Would you repeat the whole listing exactly?

# Data segment
^^^^^^^^^^^^^^^^

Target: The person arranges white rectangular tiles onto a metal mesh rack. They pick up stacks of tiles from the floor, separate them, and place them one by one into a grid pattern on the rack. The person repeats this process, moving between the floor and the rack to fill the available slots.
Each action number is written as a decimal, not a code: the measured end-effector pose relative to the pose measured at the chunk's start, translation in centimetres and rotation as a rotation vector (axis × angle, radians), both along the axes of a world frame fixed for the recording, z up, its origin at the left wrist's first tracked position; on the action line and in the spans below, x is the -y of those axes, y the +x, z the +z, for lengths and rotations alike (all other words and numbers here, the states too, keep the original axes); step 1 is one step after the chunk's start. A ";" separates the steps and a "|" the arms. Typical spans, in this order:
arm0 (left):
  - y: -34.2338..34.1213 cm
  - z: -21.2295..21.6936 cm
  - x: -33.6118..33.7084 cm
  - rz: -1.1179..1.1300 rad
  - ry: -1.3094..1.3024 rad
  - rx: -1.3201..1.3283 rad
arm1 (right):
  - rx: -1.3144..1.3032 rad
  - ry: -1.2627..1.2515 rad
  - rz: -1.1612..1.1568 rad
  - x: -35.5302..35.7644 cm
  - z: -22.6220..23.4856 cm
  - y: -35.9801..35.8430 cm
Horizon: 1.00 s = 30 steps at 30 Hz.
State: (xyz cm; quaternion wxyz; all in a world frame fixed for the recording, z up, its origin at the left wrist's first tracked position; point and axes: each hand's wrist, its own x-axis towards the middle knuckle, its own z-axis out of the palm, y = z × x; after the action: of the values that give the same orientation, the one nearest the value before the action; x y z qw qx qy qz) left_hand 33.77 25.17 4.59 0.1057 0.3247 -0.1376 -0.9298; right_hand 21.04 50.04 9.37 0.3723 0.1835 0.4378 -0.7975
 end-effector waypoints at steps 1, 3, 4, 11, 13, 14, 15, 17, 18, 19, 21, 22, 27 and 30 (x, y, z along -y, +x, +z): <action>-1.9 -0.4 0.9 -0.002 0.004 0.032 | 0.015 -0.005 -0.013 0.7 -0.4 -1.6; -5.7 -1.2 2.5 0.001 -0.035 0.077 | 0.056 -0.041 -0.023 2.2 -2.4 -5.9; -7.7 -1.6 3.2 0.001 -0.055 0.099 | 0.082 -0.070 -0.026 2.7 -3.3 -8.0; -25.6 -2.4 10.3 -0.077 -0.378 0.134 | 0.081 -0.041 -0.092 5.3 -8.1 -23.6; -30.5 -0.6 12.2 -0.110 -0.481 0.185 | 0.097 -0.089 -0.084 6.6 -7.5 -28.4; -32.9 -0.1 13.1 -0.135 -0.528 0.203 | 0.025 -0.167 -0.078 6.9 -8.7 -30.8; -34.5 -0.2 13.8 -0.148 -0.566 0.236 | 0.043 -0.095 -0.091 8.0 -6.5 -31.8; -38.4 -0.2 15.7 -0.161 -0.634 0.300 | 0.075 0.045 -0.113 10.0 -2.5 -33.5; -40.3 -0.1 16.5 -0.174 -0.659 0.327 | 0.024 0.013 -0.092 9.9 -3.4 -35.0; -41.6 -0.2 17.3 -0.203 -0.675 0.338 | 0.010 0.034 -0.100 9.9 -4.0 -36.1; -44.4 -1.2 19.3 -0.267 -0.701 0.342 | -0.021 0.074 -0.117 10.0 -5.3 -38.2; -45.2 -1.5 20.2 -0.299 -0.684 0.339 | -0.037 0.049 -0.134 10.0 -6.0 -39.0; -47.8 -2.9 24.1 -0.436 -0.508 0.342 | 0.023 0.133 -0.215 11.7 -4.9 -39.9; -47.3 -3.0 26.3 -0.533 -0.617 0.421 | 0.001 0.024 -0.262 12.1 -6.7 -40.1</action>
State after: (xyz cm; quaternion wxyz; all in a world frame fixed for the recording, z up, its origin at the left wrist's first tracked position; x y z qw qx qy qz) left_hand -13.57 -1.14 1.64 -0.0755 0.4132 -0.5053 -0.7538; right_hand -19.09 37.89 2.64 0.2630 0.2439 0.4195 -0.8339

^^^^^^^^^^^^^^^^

# Solution to the problem
Target: The person arranges white rectangular tiles onto a metal mesh rack. They pick up stacks of tiles from the floor, separate them, and place them one by one into a grid pattern on the rack. The person repeats this process, moving between the floor and the rack to fill the available slots.
Each action number is written as a decimal, not a code: the measured end-effector pose relative to the pose measured at the chunk's start, translation in centimetres and rotation as a rotation vector (axis × angle, radians), both along the axes of a world frame fixed for the recording, z up, its origin at the left wrist's first tracked position; on the action line and in the spans below, x is the -y of those axes, y the +x, z the +z, for lengths and rotations alike (all other words and numbers here, the states too, keep the original axes); step 1 is one step after the chunk's start. A ";" separates the steps and a "|" the arms. Typical spans, in this order:
arm0 (left):
  - y: -34.2338..34.1213 cm
  - z: -21.2295..21.6936 cm
  - x: -33.6118..33.7084 cm
  - rz: -1.1179..1.1300 rad
  - ry: -1.3094..1.3024 rad
  - rx: -1.3201..1.3283 rad
arm1 (right):
  - rx: -1.3144..1.3032 rad
  - ry: -1.2627..1.2515 rad
  - rz: -1.1612..1.1568 rad
  - x: -35.5302..35.7644 cm
  - z: -22.6220..23.4856 cm
  - y: -35.9801..35.8430 cm
Horizon: 1.00 s = 30 steps at 30 Hz.
State: (xyz cm; quaternion wxyz; all in a world frame fixed for the recording, z up, its origin at the left wrist's first tracked position; point and axes: each hand's wrist, its own x-axis towards the middle knuckle, its own z-axis out of the palm, y = z × x; after the action: of the values that give the same orientation, the one nearest the value before the action; x y z qw qx qy qz) left_hand 33.77 25.17 4.59 0.1057 0.3247 -0.1376 -0.9298; right_hand 21.04 50.04 9.37 0.3723 0.1835 0.4378 -0.7975
 end-effector waypoints at steps 1, 3, 4, 11, 13, 14, 15, 17, 18, 19, 21, 22, 27 and 30 (x, y, z along -y, +x, +z): <action>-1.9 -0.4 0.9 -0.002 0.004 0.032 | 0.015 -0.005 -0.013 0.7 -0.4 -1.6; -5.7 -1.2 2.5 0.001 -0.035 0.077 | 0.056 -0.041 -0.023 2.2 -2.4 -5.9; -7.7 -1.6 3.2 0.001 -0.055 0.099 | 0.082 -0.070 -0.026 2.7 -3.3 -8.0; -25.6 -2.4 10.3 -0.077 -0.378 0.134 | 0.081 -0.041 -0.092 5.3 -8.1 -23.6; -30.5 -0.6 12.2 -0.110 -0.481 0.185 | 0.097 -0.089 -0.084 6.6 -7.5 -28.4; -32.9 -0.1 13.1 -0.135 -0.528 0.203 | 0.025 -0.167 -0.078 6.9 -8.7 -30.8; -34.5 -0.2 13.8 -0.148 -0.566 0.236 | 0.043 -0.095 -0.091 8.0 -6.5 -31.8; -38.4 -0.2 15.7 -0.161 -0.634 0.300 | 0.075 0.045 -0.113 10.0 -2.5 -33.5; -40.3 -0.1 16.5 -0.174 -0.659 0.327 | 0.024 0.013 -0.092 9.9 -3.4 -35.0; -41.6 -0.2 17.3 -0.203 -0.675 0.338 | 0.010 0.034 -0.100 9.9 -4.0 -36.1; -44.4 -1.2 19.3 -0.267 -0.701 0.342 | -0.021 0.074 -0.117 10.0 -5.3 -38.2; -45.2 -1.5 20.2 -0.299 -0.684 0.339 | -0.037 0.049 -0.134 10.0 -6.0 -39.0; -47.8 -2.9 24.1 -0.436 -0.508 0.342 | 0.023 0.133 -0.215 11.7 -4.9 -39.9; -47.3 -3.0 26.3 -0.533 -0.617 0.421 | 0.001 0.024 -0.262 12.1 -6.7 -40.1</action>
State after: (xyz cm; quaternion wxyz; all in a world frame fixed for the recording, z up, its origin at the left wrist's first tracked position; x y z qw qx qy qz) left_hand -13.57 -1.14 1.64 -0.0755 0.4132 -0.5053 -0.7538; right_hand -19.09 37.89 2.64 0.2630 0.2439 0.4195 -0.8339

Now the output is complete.